• **WHAT IS REQUIRED**
For each line of the data below that holds "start", copy the line.

• **DATA EXCERPT**
######

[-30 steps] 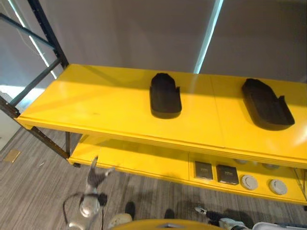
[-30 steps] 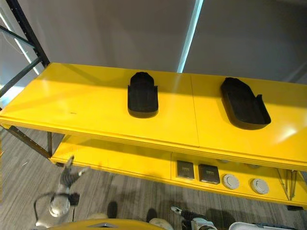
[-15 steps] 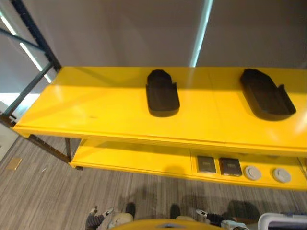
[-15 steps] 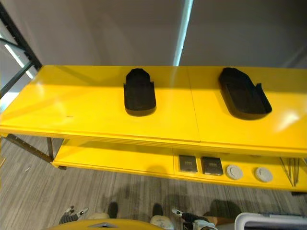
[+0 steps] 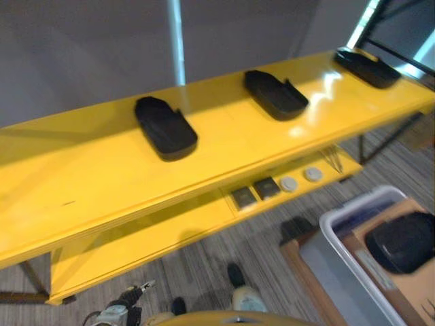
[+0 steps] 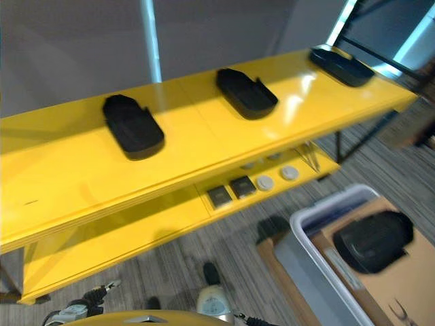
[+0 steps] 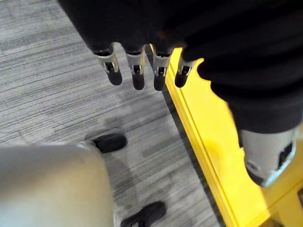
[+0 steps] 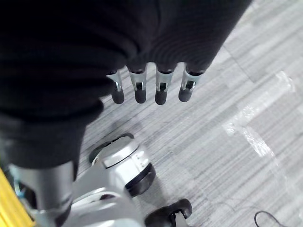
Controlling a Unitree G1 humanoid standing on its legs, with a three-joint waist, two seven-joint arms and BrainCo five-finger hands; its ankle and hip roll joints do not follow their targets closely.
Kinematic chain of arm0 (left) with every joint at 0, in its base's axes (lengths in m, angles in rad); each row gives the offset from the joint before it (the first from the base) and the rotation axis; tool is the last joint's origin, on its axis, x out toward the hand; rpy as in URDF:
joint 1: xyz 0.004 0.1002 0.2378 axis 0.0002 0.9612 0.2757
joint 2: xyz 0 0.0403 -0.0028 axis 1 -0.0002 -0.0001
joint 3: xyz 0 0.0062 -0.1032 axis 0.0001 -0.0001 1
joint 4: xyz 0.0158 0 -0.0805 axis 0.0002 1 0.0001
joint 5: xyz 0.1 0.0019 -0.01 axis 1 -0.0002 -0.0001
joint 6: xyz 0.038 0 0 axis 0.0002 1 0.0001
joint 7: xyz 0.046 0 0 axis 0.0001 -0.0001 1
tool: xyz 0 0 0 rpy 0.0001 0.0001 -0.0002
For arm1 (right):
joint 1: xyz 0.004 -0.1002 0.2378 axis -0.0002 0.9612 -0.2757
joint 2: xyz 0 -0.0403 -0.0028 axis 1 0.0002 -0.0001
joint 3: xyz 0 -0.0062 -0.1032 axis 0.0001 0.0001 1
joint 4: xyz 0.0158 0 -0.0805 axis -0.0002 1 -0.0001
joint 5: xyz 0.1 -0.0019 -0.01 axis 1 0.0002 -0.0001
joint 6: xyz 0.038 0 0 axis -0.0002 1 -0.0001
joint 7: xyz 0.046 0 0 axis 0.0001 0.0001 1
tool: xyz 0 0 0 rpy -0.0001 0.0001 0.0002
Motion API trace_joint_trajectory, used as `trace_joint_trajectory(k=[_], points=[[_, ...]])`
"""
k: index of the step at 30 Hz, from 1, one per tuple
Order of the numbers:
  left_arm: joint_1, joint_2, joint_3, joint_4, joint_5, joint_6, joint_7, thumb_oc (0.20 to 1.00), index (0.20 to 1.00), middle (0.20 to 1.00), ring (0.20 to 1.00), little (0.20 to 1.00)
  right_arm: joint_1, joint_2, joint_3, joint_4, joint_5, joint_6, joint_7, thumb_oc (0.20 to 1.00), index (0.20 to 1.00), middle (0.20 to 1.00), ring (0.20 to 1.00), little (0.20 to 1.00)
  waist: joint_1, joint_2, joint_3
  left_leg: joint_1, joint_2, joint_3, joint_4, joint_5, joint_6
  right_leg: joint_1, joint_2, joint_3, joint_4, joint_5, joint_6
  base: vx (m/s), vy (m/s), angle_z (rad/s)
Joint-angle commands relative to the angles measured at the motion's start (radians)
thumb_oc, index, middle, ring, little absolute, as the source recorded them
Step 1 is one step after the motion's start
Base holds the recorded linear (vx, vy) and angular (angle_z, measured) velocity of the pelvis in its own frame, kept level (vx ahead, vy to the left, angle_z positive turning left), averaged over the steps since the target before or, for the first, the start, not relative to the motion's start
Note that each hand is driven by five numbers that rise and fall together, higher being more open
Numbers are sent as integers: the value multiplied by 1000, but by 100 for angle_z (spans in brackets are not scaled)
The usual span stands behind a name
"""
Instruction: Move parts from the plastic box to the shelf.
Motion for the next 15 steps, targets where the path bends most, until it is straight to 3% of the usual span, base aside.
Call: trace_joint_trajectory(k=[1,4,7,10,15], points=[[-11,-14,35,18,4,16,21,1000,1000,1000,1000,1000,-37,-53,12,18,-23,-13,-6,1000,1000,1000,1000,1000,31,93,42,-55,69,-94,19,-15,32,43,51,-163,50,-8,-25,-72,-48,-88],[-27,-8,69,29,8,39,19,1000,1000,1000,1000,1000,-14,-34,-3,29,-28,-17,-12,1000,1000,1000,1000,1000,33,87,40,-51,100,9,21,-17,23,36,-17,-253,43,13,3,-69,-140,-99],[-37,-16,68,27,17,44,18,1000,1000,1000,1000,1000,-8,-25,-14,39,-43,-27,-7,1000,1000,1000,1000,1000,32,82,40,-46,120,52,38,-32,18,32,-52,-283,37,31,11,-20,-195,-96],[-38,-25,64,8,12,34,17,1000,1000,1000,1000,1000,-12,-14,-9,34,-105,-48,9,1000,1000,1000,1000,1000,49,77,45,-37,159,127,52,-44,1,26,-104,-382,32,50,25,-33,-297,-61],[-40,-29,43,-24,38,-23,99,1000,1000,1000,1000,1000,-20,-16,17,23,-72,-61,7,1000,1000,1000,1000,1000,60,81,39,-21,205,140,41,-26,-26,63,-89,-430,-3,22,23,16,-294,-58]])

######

• **ANSWER FOR THE TASK**
Joint-angle commands relative to the angles measured at the motion's start (radians)
Step 1 is one step after the motion's start
Base holds the recorded linear (vx, vy) and angular (angle_z, measured) velocity of the pelvis in its own frame, kept level (vx ahead, vy to the left, angle_z positive turning left), averaged over the steps since the target before or, for the first, the start, not relative to the motion's start

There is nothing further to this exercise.